Fatigue, absences et optimisme

Premier motif d'optimisme : avec Leo, l'Inter a toujours su réagir après une défaite. Ce fut le cas deux fois en championnat (défaite à l'Udinese suivi d'une victoire contre Palerme, puis défaite à la Juventus enchaînée par un succès contre la Fiorentina) et une fois en Ligue des Champions (défaite face au Bayern, rattrapée par une victoire contre la Sampdoria trois jours plus tard). Le coach espère donc que ses joueurs réagiront de la même manière après le revers subi pendant le derby. « Après chaque défaite, il y a de l'amertume. Alors imaginez après le derby... Maintenant, nous pensons uniquement à la Ligue des Champions. Après les défaites, cette équipe a toujours eu de bonnes réactions, et cela se passera également de cette manière cette fois-ci » assure-t-il. Néanmoins, ce derby-là ne fait pas seulement mal dans les têtes. Il met le doigt sur une évidence : les joueurs sont cuits, épuisés par un rush de vingt matches en trois mois (matches en retard de Serie A, Coupe d'Italie, C1) où les mêmes titulaires ont souvent été alignés. Thiago Motta, Cambiasso, Maicon et Eto'o, pour ne citer que les plus illustres, ont semblé à bout de force au moment de tenter l'abordage final au Milan AC. Sans parler des absences chroniques, celles de Samuel, Lucio et Milito en tête de gondole, grands artisans des victoires de Mourinho, et grands absents cette saison. L'attaquant argentin devrait d'ailleurs faire son grand retour dans le onze titulaire ce soir. La dernière fois qu'un club allemand a croisé sa route, c'était le 22 mai dernier. Finale de C1 contre le Bayern. Un doublé, et tout le monde au lit. Tout un peuple attend le bis repetita face à Schalke. « Le derby est archivé et maintenant, nous voulons gagner contre Schalke. C'est une équipe forte, que nous respectons. En Ligue des Champions, on n'arrive pas en quarts de finale par hasard. Mais si nous voulons passer le tour, nous ne devons pas les sous-estimer » affirme le buteur dans le Corriere dello Sport.
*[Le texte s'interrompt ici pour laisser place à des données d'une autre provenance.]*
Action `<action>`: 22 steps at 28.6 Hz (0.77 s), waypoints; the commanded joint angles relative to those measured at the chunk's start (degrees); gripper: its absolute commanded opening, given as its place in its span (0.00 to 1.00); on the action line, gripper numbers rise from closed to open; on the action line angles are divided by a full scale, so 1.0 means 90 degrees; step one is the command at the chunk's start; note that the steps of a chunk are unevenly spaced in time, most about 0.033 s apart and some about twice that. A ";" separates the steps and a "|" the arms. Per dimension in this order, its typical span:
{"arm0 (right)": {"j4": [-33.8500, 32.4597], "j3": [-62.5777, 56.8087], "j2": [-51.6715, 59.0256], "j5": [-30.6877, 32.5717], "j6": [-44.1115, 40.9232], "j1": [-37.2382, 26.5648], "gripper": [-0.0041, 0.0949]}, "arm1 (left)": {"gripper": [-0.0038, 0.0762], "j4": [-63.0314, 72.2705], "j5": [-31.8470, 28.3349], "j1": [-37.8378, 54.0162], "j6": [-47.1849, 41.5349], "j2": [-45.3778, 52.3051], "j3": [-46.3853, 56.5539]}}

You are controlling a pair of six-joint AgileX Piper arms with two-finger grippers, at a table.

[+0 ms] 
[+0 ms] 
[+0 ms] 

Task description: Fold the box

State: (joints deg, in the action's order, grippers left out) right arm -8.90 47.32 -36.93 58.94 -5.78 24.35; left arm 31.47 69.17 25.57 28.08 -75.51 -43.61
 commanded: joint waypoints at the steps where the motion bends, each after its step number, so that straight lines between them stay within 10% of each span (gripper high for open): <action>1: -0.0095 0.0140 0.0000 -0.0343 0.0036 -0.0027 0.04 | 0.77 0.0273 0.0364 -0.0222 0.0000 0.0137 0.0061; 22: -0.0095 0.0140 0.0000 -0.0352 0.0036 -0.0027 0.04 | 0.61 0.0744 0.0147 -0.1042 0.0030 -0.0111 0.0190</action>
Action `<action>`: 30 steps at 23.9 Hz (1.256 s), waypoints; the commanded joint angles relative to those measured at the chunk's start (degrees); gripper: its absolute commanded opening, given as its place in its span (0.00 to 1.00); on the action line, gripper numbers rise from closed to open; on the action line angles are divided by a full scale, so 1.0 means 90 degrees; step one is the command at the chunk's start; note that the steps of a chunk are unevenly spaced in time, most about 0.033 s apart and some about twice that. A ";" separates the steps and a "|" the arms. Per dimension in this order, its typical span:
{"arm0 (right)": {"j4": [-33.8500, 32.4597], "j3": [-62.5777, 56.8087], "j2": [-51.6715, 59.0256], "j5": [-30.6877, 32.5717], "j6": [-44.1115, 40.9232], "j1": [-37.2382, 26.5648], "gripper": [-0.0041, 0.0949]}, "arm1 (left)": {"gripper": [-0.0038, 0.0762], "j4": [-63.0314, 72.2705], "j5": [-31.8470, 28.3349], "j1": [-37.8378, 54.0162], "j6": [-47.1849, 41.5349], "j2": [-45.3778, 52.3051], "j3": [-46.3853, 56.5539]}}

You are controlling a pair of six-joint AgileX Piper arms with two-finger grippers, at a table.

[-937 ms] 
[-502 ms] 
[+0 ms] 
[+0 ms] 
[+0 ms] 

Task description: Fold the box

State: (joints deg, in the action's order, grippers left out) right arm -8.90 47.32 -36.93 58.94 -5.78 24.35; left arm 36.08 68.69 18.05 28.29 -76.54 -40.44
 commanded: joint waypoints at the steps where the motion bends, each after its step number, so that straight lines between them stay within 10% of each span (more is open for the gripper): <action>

Ne pas sous-estimer. C'est le mot d'ordre. Et ça, l'Inter sait le faire. L'an dernier, ils ont su ne pas sous-estimer le CSKA Moscou, à ce même stade de la compétition. Résultat : victoire à l'aller, victoire au retour. C'était il y a un an. Autre saison, autre entraîneur, autre dynamique. Mais l'Inter reste l'Inter. Des acharnés restent des acharnés. Pas besoin de s'appeler Raùl ou Huntelaar pour le savoir.